31 March 2016 14:28:25 IST

When smart ‘snooping’ can pay rich dividends

Tracking competition strategically is important for a company’s long-term survival

In an increasingly competitive world, common sense dictates that one must keep a close watch on what the competition is up to. One would expect companies to be doing a fantastic job of this as their survival in the long term depends on it. It may come as a surprise that most companies, many of them successful ones, do an inadequate job of tracking the competition in a strategic way.

What gets passed off as competitive information is, by and large, what the salespeople bring in from the bazaar. Some are real happenings and developments at the grass-roots level, and some are just gossip, rumours and hearsay. Even if everything the sales team gathers is true, it is only a fraction of what the competition is up to.

Many CEOs have their executive assistants and secretaries go through the newspapers, cut out items about competitors and file them, to read later at leisure. Some companies have strategic planning and competitor analysis teams go through the information periodically, summarise the material and make presentations to the board. Seldom is there anything ‘strategic’ about these exercises.

Common practices

Companies do a comparative analysis of their financial performance with that of the competitors. Common size and balance sheet analysis are the most prevalent and common practices. In reality, a common size analysis tells you nothing except that your labour cost is a little more than that of a competitor.

This doesn’t tell you anything that you can do something about, unless you find out the reasons for it. This could be because the competitor’s labour is paid less (for example, they might be working in a rural area while you are in an urban space), or because the competitor’s productivity is high, or because they outsource a larger part of their work than you do, or any other such reason. Unless you figure out the answers to these questions, a mere comparison of costs doesn’t take you anywhere. Costs could vary due to scale effect, the learning effect, or capacity utilisation.

While, all three are driven by volume, unless you know the effect each one has on the cost, you will not know which strategic response you should consider. The response to scale effect is different from the response to capacity utilisation.

Gathering insight

Apart from keeping tabs on the competition through the media and analysing their activities from a strategic perspective, one can supplement the same with what is known in terms of their location, investments, number of employees, promotion and marketing costs, and strategies as gathered through the sales force.

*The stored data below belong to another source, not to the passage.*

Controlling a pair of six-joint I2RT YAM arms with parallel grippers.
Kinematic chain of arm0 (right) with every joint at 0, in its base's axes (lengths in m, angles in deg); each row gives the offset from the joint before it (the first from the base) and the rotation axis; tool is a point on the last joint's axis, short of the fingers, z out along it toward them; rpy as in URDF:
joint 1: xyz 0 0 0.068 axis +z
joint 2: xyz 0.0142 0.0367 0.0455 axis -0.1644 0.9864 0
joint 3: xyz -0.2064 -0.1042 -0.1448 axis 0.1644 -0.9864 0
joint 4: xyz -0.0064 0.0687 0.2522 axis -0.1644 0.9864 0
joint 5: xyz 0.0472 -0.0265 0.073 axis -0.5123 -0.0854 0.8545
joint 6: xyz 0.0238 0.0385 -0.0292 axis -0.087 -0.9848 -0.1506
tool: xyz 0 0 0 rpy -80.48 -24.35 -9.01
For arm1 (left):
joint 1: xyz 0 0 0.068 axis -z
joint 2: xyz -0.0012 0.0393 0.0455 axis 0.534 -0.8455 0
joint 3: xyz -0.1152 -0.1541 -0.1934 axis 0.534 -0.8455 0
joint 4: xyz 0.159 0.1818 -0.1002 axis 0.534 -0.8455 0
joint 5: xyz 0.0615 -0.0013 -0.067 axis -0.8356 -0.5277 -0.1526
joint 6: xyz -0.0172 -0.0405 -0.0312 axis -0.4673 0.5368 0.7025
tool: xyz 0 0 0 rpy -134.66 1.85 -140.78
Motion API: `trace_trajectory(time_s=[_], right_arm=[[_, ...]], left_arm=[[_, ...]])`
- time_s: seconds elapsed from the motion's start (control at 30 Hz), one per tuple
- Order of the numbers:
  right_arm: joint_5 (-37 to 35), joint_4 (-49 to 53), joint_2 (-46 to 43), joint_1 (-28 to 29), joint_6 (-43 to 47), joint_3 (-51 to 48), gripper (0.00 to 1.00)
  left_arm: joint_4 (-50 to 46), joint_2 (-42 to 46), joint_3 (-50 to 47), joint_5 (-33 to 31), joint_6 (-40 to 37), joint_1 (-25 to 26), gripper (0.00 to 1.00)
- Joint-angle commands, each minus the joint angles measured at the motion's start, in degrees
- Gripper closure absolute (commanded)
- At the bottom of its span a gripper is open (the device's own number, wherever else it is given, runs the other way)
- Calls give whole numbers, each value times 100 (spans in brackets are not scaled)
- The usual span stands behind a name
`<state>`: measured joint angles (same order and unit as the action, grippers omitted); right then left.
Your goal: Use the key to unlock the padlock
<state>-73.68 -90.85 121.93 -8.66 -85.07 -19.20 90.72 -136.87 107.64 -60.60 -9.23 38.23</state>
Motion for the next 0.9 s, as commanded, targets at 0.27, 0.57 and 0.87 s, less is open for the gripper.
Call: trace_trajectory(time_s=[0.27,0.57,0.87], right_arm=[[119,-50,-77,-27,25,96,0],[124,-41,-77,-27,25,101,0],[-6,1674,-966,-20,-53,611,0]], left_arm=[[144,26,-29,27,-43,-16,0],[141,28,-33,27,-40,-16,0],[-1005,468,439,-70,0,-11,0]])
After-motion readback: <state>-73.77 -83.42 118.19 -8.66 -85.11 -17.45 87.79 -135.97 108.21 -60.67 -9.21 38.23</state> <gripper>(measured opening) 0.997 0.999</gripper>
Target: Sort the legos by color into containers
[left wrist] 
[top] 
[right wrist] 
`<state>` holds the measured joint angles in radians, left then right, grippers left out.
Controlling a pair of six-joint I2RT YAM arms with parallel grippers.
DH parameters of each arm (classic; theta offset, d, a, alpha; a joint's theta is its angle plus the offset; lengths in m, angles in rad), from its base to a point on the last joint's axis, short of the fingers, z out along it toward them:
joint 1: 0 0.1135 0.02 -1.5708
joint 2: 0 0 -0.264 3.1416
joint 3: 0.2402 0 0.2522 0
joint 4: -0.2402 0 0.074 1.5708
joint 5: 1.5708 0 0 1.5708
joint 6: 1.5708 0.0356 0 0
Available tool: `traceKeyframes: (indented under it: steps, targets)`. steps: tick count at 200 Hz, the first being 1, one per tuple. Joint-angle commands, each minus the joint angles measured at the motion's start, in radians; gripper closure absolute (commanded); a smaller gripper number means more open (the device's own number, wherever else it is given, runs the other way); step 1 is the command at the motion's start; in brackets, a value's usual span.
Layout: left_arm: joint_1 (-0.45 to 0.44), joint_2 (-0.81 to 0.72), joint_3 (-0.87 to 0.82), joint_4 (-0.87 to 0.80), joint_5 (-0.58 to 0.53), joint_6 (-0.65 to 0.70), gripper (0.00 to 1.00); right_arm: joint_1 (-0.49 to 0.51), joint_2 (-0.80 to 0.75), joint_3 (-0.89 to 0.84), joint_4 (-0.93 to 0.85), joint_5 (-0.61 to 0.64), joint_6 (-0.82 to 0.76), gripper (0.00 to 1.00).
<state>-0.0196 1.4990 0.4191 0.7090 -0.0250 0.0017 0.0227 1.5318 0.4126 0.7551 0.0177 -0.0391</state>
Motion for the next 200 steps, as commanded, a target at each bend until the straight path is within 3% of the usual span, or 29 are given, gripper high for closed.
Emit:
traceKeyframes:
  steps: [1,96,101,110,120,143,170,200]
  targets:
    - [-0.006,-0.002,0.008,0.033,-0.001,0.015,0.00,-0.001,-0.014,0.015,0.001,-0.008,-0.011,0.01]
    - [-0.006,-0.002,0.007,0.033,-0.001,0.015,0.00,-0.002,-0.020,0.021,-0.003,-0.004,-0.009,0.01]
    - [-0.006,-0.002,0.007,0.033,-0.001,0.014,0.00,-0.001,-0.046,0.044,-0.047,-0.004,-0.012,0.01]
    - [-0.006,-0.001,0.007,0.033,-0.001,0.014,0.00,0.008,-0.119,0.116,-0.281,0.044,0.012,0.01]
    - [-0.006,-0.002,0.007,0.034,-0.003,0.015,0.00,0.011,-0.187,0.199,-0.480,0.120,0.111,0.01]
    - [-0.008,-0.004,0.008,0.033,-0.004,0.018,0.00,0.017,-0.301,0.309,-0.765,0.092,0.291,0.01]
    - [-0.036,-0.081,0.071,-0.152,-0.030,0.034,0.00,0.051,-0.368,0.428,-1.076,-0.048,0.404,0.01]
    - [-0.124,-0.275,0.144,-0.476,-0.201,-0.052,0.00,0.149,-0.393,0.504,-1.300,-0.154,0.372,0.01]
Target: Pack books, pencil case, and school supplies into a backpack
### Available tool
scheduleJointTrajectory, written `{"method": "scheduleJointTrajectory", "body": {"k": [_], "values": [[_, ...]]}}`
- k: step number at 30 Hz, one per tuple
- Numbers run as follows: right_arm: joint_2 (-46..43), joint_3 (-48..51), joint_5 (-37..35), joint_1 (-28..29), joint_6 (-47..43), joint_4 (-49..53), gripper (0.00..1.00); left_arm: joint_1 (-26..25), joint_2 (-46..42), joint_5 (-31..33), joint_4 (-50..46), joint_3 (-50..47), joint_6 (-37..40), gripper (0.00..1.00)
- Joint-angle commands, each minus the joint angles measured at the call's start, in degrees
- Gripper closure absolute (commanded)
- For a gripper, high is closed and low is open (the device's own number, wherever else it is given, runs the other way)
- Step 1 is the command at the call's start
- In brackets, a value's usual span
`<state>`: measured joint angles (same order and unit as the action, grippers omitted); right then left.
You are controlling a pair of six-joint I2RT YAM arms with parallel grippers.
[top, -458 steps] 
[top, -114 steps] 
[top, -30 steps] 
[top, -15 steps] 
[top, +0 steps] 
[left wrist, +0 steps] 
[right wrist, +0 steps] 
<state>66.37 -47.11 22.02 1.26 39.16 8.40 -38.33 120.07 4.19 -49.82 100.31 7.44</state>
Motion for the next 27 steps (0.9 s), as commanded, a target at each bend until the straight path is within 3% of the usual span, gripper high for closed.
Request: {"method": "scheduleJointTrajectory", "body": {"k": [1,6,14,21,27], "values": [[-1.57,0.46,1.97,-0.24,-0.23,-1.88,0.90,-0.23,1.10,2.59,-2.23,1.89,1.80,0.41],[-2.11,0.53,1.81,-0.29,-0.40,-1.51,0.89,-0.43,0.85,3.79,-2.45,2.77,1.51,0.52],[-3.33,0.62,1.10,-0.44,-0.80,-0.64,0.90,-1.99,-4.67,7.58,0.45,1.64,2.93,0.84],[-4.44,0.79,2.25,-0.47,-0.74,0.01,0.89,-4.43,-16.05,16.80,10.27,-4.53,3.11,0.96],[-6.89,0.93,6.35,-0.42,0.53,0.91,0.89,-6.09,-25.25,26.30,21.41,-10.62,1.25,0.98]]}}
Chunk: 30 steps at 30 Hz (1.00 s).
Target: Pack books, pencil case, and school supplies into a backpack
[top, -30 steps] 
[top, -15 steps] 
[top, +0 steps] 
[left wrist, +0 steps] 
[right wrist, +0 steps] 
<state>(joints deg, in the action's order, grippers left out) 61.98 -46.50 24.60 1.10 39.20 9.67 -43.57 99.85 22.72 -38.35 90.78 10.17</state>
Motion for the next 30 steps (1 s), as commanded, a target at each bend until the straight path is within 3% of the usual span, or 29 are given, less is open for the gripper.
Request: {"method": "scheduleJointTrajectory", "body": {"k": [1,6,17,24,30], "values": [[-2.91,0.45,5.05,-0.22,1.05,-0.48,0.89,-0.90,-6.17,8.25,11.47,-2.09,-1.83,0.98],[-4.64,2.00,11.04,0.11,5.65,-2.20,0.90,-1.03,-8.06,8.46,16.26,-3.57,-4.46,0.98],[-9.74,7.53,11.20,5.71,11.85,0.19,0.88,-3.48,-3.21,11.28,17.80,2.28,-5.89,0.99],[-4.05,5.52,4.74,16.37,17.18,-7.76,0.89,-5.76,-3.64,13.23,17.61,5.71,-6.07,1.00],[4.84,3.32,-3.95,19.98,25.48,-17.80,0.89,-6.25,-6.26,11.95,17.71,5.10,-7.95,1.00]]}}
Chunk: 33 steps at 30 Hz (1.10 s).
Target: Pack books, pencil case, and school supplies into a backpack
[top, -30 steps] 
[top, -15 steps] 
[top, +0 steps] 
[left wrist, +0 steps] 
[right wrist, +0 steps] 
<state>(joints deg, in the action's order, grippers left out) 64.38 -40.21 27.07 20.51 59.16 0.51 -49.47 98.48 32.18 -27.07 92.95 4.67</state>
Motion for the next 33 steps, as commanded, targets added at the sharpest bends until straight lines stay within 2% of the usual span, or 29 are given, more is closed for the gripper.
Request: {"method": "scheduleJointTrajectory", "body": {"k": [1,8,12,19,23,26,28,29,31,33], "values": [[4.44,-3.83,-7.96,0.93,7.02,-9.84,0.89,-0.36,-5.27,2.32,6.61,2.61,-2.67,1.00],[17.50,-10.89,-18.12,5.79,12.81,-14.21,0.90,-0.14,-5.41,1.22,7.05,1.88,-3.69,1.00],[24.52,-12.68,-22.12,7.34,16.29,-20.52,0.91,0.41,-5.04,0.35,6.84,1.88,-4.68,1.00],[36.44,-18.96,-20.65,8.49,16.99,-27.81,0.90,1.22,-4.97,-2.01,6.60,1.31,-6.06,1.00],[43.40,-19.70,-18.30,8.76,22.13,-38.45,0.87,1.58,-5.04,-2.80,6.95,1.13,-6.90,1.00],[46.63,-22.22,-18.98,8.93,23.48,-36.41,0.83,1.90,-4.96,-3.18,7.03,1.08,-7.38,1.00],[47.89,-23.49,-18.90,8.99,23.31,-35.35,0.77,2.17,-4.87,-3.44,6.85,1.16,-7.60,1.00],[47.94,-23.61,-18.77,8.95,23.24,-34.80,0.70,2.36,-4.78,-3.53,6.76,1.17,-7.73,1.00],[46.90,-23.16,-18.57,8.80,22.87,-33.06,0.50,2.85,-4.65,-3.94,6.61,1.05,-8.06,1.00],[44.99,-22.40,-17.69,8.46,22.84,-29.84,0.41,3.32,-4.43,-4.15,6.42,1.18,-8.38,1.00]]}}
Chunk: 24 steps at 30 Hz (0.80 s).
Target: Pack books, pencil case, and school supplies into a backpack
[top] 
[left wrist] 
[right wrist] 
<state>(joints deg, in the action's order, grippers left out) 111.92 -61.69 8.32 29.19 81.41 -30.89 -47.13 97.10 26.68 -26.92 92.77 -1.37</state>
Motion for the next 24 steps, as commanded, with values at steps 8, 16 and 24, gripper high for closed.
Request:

Information can also be gathered through vendors, dealers/distributors, market intermediaries and financial institutions and intermediaries. Customers and suppliers are good sources of authentic information about players in the industry as well.

Employees are also a good resource to tap for information on a rival company, and one can often gather valuable insights about competitors by interviewing their employees for job positions — real or contrived.

Dedicated team

While sources are aplenty, a separate team must put together these pieces of information on a real-time basis and cross-verify them with developments in the market-place to confirm their veracity.

This can be evolved to such a fine art that one may even be able to predict a competitor’s next move.